A new sunshine broke over the multitudes of our provinces. We could all breathe with full lungs. The brave effort of Fascism was now rising with the flood tide of its full efficiency. Critics of reputation, historians of wide-world fame, studious people from every part of the earth were beginning to regard with quickening interest the movement I had created and dominated and was leading toward victory.

While I was penning some editorials against representatives of the sceptics, I wrote: “Fascism is to-day in the first stage of its life: the one of Christ. Don’t be in a hurry; the one of Saint Paul will come.”

I was preparing then every minute the details of the conquest of Rome and of power. I was certainly not moved by any mirage of personal power, nor by any other allurement, nor by a desire for egotistical political domination.

I have always had a vision of life which was altruistic. I have groped in the dark of theories, but I groped not to relieve myself, but to bring something to others. I have fought, but not for my advantage, indirect or immediate. I have aimed for the supreme advantages of my nation. I desired finally that Fascism should rule Italy for her glory and her good fortune.

I cannot, for obvious reasons, discuss all the measures, even some of the most simple, that I took in this period. Some are of political and secret character about which reserve is absolutely necessary. The Popolo d’Italia, my paper, without attracting too much attention from outsiders and from my enemies, had become the headquarters of the spiritual and material preparation for the March on Rome. It was the hub of our thought and action. The military and the political forces both obeyed my command. I weighed all the plans and proposals. Having made my own plan at last I gave the necessary orders. Then there began extensive preparatory maneuvres, such as the occupation of Trento, of Ancona and of Bolzano—places which might threaten our strategy.

I wanted to inform myself about the state of mind of the Fascisti, about their efficiency and their determination. Accordingly I went to make four important speeches in different parts of Italy. In those speeches I set forth the policies of to-morrow. I defined the ultimate goal of Fascism. It was candidly stated. It was the conquest of power. I didn’t want to ingratiate myself with the masses. I have always spoken with naked candor and even with brutality to the multitudes. That is a distinct contrast to the contemptible courtship made for their favor by the political parties of every time and every land.

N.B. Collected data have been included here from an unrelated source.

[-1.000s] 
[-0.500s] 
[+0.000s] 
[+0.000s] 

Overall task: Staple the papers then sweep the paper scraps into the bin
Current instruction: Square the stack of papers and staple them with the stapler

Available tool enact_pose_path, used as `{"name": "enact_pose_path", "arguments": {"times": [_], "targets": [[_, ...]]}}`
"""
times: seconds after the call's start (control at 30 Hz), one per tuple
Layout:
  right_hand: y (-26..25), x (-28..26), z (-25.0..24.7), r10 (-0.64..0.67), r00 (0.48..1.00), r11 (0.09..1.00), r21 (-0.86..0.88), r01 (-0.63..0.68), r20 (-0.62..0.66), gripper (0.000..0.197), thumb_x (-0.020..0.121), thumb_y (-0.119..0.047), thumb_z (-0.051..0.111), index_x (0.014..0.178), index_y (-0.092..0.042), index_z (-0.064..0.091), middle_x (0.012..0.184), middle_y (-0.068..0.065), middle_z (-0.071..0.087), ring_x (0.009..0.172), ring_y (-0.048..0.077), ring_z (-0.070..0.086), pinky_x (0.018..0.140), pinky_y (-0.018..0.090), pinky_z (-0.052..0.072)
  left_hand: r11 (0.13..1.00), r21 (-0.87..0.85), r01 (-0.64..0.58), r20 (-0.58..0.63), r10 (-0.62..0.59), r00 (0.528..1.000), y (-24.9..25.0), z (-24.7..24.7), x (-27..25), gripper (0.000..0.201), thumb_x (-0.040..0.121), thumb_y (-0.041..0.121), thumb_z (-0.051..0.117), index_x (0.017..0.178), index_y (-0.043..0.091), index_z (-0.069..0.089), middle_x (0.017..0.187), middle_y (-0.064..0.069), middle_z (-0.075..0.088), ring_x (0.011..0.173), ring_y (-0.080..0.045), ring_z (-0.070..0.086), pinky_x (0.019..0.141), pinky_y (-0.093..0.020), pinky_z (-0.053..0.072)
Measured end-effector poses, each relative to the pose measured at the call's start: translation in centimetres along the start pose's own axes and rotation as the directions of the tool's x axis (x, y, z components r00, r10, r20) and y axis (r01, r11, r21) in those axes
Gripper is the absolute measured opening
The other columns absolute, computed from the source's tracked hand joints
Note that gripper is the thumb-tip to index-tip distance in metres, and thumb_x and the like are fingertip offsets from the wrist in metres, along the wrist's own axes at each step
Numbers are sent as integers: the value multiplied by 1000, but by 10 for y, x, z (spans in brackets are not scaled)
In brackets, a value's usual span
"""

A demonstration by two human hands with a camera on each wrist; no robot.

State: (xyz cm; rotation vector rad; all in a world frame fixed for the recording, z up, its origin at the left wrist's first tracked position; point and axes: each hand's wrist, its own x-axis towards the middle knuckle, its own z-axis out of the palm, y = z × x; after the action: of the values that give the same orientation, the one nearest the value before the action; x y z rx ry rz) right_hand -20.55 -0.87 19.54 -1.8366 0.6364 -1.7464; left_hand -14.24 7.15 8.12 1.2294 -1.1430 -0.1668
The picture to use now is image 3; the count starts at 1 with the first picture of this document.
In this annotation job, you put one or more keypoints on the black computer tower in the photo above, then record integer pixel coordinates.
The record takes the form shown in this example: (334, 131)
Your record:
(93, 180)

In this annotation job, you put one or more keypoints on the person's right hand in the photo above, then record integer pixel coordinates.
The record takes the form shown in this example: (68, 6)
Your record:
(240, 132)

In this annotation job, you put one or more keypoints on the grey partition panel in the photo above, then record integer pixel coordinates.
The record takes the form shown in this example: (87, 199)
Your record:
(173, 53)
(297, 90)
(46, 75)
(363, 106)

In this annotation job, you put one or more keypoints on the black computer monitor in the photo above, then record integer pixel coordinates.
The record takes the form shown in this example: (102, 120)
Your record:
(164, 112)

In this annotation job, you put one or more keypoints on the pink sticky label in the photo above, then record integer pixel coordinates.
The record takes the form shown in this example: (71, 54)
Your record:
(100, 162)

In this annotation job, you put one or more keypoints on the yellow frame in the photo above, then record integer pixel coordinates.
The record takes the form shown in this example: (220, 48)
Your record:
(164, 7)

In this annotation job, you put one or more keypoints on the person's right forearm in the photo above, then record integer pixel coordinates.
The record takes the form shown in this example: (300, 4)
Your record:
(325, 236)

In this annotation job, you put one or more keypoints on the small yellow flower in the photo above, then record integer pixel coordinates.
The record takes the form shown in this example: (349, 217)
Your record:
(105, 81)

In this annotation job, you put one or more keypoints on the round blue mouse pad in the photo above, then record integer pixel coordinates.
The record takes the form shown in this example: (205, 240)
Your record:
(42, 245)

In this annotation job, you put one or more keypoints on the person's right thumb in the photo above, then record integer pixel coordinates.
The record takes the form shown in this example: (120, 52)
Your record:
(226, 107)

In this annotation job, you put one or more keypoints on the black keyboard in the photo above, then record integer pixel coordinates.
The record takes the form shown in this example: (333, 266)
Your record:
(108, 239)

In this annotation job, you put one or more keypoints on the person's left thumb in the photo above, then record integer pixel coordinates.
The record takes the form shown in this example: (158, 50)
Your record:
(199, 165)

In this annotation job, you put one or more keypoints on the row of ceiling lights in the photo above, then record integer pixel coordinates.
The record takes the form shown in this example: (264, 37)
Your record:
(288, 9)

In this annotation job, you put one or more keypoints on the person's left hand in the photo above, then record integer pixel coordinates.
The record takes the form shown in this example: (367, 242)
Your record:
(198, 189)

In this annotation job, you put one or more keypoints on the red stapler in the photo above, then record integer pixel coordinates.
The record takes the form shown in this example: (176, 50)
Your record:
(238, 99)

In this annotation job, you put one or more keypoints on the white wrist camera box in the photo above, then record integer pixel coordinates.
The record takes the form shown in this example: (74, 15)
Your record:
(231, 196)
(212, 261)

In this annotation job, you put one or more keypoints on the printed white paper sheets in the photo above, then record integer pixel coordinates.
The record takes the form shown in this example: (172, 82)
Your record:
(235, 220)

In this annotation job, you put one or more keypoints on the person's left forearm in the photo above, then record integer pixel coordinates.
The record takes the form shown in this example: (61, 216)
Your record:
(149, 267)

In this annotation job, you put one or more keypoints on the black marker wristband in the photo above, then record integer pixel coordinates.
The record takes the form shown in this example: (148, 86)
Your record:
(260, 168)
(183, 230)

On September 17th, 1922, for instance, one month before the March on Rome, I wrote that it was necessary to “throw down, from the altars erected by the ‘Demos,’ His Holiness the Mass!”

The Fascisti meetings which I attended were held in Udine, which is in northern Italy, in Cremona, which lies in the valley of the Po, in industrial Milan and in Naples, the centre of southern Italy. I wanted to be personally acquainted with the spirit of those districts, each with a nobility of its own. I was acclaimed as a conqueror and a saviour. This flattered me, but be sure that it did not make me proud. I felt stronger, and yet realized the more that I faced mountains of responsibility. In those four cities, so different and so far one from the other, I saw the same light! I had with me the honest, the good, the pure, the sincere soul of the Italian people!

I assembled the Central Committee of the Fasci Italian! di Combattimento—the Bundles of Fight—and we came to an accord on the outlines of the movement, which was to lead the black shirts triumphantly along the sacred roads to Rome.

Speaking in those days at the Circolo Sciesa of Milan I said to my trusted men that we finally had come to the “sad sunset of Liberalism, and to the Fascist-dawn of a new Italy.”